Task to complete:
The line containing "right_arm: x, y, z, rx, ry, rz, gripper" marks the end: output every line of the data up to it, and that line too, exactly as written.

Data shown:
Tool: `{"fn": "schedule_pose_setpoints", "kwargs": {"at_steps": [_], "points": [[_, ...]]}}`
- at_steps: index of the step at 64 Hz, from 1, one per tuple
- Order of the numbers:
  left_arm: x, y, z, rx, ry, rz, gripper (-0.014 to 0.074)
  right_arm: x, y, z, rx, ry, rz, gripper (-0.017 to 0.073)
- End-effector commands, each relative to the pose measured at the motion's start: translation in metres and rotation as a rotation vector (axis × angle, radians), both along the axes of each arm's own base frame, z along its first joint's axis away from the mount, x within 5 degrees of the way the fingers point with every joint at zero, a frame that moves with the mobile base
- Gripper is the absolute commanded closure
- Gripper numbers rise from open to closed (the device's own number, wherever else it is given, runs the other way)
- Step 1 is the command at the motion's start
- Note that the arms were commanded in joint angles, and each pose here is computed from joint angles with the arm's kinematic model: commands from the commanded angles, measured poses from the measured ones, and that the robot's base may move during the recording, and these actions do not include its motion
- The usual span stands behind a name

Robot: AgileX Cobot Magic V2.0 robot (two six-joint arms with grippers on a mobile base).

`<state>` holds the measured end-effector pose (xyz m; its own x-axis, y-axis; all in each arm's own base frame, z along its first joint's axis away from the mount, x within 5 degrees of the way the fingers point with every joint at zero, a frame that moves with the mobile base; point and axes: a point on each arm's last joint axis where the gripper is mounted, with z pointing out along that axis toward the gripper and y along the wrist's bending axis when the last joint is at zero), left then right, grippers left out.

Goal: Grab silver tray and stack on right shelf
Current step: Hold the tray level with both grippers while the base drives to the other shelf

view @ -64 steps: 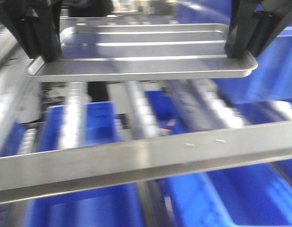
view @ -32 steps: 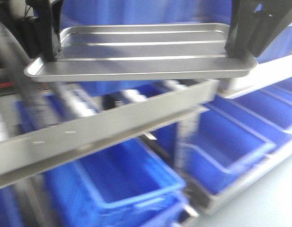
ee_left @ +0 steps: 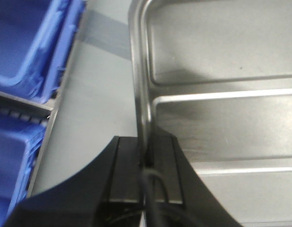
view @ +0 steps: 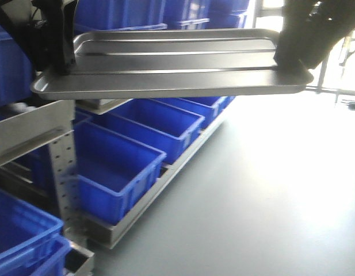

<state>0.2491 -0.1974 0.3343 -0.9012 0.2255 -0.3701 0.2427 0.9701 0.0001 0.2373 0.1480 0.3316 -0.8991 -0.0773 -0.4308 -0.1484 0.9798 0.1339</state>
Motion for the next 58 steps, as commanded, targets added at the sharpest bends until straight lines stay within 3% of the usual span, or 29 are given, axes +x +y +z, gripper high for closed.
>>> {"fn": "schedule_pose_setpoints", "kwargs": {"at_steps": [1, 58], "points": [[-0.0088, -0.0024, 0.022, -0.061, -0.066, -0.058, 0.0687, -0.0021, 0.0006, 0.0226, 0.065, -0.12, 0.034, 0.0503], [-0.0089, -0.0025, 0.022, -0.062, -0.065, -0.058, 0.0687, -0.0022, 0.0005, 0.0225, 0.063, -0.118, 0.034, 0.0503]]}}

Task solution:
Tool: `{"fn": "schedule_pose_setpoints", "kwargs": {"at_steps": [_], "points": [[_, ...]]}}`
- at_steps: index of the step at 64 Hz, from 1, one per tuple
- Order of the numbers:
  left_arm: x, y, z, rx, ry, rz, gripper (-0.014 to 0.074)
  right_arm: x, y, z, rx, ry, rz, gripper (-0.017 to 0.073)

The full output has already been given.